:: WHAT YOU SHOULD DO ::
Go through the listing beneath and show each line containing the string "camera".

:: GIVEN INFORMATION ::
BEGIN

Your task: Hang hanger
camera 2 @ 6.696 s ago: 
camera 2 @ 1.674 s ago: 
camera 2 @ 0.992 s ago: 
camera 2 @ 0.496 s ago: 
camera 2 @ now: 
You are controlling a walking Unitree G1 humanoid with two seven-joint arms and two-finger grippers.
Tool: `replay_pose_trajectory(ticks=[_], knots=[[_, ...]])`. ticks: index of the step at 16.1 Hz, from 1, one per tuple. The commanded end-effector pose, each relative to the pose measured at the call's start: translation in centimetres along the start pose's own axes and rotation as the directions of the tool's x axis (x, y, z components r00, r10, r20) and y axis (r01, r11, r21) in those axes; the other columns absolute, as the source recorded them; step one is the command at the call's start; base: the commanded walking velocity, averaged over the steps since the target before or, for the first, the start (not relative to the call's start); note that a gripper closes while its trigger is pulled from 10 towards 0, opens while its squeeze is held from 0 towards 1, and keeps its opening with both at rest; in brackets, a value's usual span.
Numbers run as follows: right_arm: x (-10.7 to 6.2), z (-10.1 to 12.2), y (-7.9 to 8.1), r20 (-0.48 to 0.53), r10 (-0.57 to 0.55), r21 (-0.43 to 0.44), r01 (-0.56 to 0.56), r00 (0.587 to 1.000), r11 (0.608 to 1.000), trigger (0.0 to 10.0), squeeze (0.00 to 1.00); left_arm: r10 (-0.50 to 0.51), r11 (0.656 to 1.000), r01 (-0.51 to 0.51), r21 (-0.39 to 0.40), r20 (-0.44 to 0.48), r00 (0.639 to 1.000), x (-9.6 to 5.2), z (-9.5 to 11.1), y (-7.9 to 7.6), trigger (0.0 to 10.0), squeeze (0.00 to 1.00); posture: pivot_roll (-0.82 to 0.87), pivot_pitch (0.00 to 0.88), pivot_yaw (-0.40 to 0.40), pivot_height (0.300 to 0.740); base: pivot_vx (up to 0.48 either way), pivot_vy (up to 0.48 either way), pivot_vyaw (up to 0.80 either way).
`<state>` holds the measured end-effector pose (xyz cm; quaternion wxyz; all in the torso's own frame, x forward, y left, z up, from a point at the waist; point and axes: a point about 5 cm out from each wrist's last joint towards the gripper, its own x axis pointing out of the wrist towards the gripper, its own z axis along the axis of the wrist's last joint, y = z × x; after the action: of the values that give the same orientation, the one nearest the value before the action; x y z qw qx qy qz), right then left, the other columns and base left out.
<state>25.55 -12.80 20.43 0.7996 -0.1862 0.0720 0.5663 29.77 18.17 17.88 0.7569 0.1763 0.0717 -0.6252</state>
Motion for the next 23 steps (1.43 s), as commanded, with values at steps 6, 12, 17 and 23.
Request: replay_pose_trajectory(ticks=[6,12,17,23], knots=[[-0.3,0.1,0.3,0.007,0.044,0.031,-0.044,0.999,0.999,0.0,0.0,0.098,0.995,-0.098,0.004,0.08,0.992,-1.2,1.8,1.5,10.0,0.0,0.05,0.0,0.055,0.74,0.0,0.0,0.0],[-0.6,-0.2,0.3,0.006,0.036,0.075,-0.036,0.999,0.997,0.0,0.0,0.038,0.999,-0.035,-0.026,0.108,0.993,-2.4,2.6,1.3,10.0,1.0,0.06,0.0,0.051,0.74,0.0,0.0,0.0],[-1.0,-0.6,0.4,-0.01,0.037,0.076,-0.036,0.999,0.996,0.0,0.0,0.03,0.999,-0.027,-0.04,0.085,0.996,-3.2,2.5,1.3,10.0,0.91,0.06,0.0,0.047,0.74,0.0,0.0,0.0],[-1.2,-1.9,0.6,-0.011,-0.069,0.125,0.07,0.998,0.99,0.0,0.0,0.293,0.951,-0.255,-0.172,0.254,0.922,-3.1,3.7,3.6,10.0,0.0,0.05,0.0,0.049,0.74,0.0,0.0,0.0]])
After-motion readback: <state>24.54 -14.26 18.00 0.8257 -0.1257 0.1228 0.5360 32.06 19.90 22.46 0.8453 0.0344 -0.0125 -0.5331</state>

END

:: RESPONSE BOX ::
camera 2 @ 6.696 s ago: 
camera 2 @ 1.674 s ago: 
camera 2 @ 0.992 s ago: 
camera 2 @ 0.496 s ago: 
camera 2 @ now: 

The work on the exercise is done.